● Aim of the exercise
For this exercise, output the entries below exactly from the line that holds "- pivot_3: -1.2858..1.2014" to the line that holds "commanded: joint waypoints", both ends included. No pictures belong in the copy.

Records drawn from a dataset:
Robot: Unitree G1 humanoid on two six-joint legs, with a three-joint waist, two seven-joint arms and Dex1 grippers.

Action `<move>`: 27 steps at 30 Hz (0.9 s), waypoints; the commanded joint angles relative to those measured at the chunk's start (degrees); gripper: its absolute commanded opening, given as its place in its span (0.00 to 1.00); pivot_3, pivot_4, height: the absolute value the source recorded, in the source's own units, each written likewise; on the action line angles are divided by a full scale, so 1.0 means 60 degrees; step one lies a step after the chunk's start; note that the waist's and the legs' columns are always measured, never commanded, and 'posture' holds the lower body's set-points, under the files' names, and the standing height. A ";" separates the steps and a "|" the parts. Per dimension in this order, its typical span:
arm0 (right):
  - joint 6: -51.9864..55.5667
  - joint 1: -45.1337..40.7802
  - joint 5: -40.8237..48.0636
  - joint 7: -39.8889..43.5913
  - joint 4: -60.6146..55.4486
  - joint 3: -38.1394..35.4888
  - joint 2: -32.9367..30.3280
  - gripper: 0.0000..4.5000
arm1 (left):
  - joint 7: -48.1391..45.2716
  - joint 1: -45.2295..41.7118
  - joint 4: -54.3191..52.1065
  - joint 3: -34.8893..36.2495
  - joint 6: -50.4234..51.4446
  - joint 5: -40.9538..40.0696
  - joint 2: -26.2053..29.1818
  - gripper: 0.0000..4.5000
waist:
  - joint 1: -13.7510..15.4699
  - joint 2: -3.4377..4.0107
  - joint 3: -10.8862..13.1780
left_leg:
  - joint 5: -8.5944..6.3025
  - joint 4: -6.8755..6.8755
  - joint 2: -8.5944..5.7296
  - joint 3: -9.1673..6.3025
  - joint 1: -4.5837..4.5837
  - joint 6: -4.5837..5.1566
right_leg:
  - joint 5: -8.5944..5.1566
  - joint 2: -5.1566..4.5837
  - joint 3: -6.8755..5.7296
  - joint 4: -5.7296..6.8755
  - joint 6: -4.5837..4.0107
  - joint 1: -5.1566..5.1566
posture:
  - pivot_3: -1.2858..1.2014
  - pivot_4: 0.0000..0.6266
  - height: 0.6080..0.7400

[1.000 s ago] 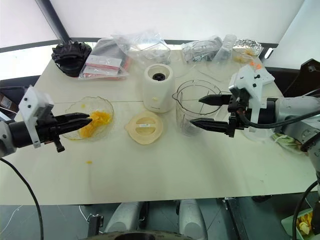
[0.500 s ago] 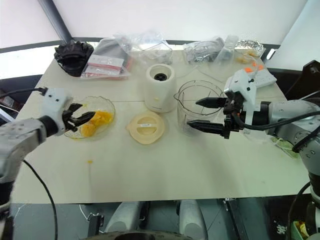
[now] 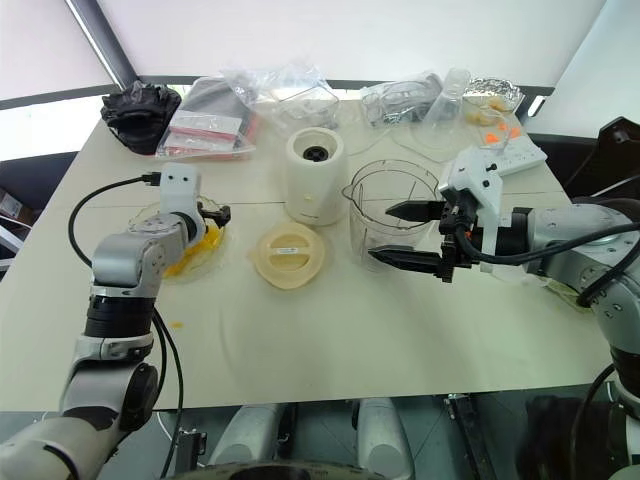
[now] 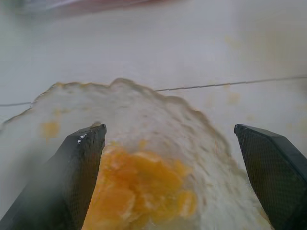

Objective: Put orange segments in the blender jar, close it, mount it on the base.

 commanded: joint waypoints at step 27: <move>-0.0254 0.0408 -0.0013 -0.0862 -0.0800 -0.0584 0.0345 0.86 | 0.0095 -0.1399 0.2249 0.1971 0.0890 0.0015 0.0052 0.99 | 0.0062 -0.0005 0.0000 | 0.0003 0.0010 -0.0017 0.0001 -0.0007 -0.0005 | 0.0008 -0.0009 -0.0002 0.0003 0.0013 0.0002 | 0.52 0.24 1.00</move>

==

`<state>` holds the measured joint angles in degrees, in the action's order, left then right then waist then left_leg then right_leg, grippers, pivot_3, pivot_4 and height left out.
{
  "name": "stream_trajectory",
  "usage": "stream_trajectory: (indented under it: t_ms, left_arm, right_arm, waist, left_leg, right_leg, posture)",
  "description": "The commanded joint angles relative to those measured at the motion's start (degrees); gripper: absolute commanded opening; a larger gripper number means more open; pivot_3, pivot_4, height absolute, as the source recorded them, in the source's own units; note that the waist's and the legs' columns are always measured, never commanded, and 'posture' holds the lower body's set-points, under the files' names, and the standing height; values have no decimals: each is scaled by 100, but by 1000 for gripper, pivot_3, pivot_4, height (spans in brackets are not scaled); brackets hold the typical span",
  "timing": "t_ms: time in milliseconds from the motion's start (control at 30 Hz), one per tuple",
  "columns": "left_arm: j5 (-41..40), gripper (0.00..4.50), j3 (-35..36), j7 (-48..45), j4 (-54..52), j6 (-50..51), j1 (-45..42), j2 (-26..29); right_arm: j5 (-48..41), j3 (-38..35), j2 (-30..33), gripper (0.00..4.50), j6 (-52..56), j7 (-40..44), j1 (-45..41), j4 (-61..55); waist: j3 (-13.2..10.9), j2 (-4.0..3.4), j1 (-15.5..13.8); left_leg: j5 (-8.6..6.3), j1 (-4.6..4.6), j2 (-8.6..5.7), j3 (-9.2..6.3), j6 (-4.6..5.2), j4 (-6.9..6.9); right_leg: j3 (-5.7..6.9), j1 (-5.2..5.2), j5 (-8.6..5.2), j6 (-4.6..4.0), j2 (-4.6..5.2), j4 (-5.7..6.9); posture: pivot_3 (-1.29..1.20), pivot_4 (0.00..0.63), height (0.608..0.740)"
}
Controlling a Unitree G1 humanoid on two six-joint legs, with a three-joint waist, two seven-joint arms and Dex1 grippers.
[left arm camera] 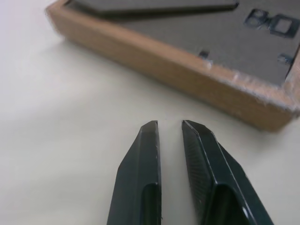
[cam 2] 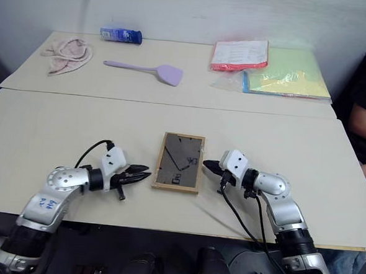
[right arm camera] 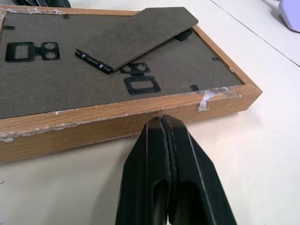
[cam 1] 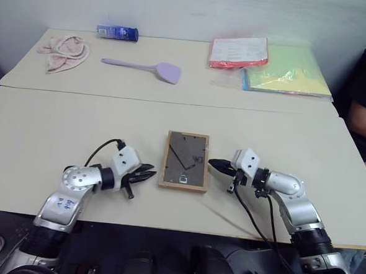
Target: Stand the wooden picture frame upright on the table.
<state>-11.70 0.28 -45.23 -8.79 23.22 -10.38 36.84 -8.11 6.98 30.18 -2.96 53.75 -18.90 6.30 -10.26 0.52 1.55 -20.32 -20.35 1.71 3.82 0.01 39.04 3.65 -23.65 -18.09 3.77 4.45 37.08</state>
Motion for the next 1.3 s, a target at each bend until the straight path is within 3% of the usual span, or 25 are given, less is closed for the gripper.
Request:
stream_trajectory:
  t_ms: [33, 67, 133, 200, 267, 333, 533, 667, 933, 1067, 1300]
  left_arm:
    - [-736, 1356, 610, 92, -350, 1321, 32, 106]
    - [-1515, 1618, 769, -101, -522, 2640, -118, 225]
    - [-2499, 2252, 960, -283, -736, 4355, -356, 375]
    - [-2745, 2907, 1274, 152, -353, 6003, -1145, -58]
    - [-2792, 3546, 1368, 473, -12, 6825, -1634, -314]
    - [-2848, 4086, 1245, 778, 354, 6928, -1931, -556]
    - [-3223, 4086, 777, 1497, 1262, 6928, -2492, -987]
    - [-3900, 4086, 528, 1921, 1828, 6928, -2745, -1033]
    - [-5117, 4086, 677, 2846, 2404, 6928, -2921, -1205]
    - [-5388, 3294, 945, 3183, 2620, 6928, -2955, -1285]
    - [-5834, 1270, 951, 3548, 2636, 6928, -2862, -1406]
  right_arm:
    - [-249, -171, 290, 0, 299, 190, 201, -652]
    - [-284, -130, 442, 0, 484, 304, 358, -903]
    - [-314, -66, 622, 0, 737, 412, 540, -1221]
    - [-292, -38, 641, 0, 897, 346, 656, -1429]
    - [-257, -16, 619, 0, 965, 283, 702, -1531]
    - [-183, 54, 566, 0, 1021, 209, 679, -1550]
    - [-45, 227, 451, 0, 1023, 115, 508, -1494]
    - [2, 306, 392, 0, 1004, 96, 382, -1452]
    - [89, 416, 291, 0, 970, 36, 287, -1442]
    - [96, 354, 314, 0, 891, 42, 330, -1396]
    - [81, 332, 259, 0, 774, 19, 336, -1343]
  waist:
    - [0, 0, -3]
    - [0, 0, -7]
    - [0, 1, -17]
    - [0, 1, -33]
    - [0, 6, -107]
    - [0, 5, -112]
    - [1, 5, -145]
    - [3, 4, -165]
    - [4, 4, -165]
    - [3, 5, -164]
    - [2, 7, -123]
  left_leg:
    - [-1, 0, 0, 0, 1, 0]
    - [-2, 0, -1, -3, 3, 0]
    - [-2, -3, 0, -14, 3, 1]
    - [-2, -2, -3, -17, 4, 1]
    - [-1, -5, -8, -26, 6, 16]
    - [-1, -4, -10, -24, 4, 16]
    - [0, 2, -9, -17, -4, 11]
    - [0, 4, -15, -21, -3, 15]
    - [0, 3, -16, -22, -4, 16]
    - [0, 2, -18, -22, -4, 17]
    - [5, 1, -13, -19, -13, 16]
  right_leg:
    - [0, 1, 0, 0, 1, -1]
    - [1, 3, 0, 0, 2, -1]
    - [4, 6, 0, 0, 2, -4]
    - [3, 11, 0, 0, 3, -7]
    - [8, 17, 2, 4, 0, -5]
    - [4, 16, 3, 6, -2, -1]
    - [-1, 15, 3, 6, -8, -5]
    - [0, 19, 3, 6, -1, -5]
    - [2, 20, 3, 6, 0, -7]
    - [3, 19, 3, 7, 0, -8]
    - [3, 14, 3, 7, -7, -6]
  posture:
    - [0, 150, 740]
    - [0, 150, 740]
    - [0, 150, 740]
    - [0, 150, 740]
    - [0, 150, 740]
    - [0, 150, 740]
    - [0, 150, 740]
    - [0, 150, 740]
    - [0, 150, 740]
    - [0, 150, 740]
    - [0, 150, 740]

● Response to the task
  - pivot_3: -1.2858..1.2014
  - pivot_4: 0.0000..0.6266
  - height: 0.6080..0.7400

[1.000 s ago] 
[0.500 s ago] 
[now] 
[now] 

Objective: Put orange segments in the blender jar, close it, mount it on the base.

 commanded: joint waypoints at step 27: <move>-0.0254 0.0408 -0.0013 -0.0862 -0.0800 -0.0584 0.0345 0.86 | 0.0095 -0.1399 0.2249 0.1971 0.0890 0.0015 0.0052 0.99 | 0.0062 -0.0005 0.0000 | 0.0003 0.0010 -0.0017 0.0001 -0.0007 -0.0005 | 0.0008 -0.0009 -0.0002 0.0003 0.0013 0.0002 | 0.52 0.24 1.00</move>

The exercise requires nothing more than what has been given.